I lean down to brush Riley's hair from her face, she looks exhausted, I press a gentle kiss on her forehead and say "Thank you Mrs. Friar"
"For what?"
"Thank you for being you, for loving me and for fulfilling every dream I didn't even know I had"
"Well, if we are going to be giving thanks for that, thank you for loving me, especially during the periods when I didn't love myself." Riley yawns.

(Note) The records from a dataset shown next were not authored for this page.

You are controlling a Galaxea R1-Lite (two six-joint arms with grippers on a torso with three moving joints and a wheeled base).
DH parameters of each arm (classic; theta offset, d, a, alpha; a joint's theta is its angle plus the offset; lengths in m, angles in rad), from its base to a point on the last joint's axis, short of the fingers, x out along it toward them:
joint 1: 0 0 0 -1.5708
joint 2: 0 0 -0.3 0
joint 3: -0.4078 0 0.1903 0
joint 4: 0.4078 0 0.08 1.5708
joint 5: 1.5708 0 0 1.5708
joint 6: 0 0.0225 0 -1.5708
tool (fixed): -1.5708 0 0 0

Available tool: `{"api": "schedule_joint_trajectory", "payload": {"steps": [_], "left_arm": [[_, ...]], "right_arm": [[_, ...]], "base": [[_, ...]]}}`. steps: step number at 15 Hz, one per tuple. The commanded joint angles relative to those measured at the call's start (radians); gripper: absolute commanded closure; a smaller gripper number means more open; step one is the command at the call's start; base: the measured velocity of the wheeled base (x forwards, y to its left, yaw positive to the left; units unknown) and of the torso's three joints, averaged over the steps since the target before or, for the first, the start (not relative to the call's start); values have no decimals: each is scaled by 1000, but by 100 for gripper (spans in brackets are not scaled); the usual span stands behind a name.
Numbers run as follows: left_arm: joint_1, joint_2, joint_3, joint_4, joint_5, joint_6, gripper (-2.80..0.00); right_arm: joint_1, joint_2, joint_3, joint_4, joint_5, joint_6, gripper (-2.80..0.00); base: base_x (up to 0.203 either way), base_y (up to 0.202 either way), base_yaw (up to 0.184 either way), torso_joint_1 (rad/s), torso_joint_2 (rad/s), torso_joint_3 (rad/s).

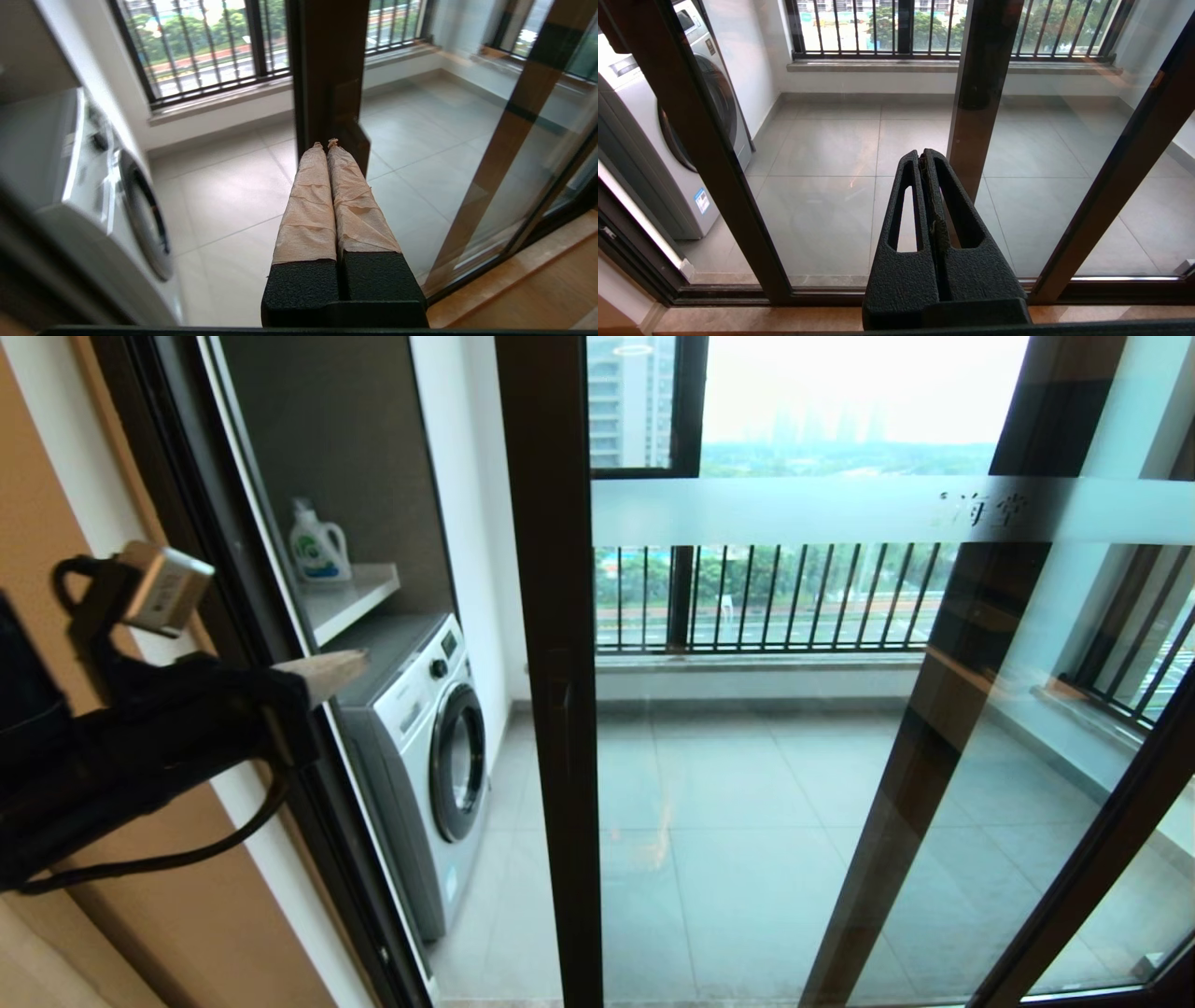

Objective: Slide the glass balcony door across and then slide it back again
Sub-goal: Close the slid door

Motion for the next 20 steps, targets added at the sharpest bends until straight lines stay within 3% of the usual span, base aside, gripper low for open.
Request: {"api": "schedule_joint_trajectory", "payload": {"steps": [1,4,8,13,18,20], "left_arm": [[-97,286,-129,-72,32,-17,0],[-220,425,-266,-113,94,-45,0],[-302,527,-364,-120,190,-50,0],[-344,599,-365,-109,252,-58,0],[-375,618,-397,-90,261,-72,0],[-373,605,-398,-87,256,-118,0]], "right_arm": [[0,2,0,0,0,-1,0],[0,2,0,0,0,-1,0],[0,2,0,0,0,-1,0],[0,2,0,0,0,-1,0],[0,2,0,0,0,-1,0],[0,2,0,0,0,-1,0]], "base": [[0,0,0,0,0,0],[0,0,0,0,0,0],[0,0,0,0,0,0],[0,0,0,0,0,0],[0,0,0,0,0,0],[0,0,0,0,0,0]]}}
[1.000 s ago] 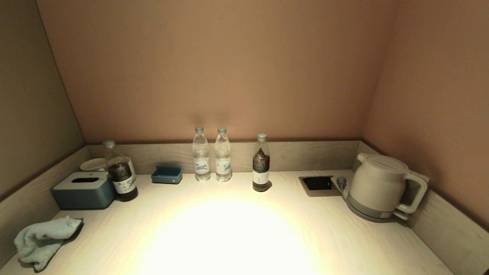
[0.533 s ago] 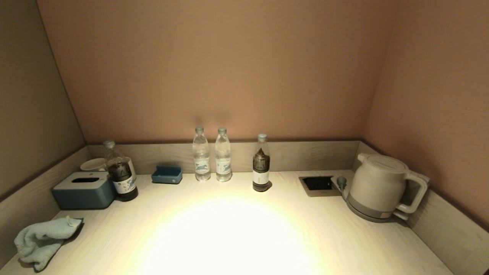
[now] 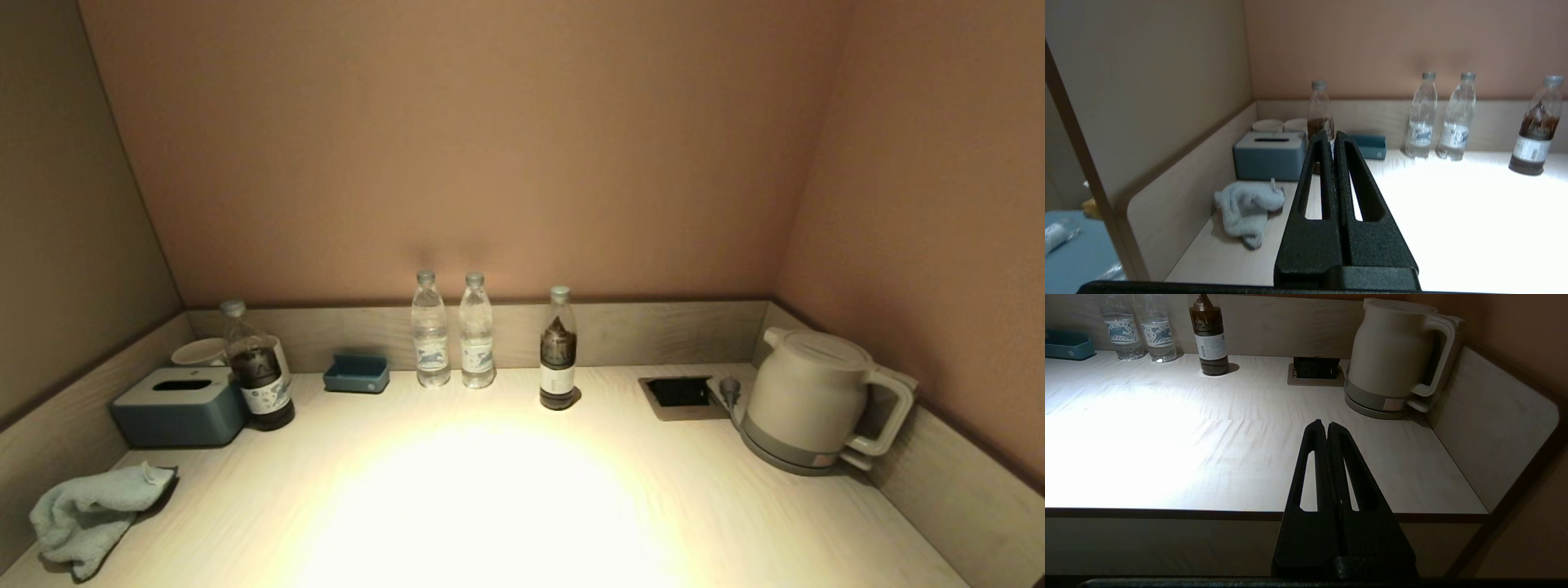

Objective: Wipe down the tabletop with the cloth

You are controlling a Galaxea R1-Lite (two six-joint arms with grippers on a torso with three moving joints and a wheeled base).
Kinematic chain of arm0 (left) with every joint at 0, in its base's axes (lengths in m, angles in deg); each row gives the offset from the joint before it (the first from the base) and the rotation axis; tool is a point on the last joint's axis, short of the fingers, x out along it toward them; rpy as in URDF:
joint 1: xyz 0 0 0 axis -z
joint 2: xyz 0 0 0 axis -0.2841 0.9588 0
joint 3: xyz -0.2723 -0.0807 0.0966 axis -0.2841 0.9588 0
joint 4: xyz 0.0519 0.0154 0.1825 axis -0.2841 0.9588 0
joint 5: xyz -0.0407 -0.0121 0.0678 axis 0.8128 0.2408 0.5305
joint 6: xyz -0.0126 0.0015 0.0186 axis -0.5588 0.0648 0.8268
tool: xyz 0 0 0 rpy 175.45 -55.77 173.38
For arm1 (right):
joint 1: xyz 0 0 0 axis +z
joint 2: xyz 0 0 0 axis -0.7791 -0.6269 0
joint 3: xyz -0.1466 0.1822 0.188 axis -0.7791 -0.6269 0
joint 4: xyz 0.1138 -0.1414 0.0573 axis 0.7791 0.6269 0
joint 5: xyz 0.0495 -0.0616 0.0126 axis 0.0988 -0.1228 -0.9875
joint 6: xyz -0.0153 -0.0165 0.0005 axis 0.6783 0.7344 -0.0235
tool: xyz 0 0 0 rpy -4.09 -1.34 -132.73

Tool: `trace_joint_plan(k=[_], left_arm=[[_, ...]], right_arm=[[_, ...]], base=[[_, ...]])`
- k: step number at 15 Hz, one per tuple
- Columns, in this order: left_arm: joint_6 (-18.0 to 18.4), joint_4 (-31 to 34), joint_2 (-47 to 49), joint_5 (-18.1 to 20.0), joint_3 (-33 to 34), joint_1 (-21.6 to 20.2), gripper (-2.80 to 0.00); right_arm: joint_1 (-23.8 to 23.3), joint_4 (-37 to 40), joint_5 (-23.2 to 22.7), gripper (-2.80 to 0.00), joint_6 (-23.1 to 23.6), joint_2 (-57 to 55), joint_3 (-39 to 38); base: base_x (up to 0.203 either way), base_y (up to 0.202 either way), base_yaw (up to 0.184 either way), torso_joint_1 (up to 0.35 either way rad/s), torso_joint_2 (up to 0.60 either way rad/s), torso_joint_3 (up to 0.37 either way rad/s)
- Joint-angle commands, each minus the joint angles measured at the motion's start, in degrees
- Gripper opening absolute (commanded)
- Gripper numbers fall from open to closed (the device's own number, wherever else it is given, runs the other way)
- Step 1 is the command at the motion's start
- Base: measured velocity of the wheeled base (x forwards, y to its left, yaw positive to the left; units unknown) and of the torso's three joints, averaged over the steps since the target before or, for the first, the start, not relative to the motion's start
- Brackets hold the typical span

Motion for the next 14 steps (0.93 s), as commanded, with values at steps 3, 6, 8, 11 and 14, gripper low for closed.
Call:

"Rest now Princess. The masses will invade soon." I pull my chair up next to the side of her bed, her hand still grasped in mine. She dozes off quickly and I follow not too far behind.
The nurse wakes me and escorts me to the nursery so I can bring the baby to meet our family.
"Looks like the entire world is in this room" the nurse remarks as we walk into Riley's room. I'm too busy looking at the wonder in my arms to notice at first.
As I look around the room, my heart swells with love. They are all here: my parents, Riley's parents, Auggie, Maya, Farkle, Zay, everyone that means something to us is in this room.
"Not the ENTIRE world- just our world" I reply as I look down at the bundle in my arms.
"Having a baby on New Year's Eve…last minute tax deduction…he'll need that money." I hear Cory, Jack and Shawn mutter.
As I look around the room at all the people we love, my eyes settle on Riley and our boys. I don't need that money; I am, by far, the richest man I know.
With a wink to my father in law I announce "Everyone, meet my princess Emily Ann Friar… Girl meet your world."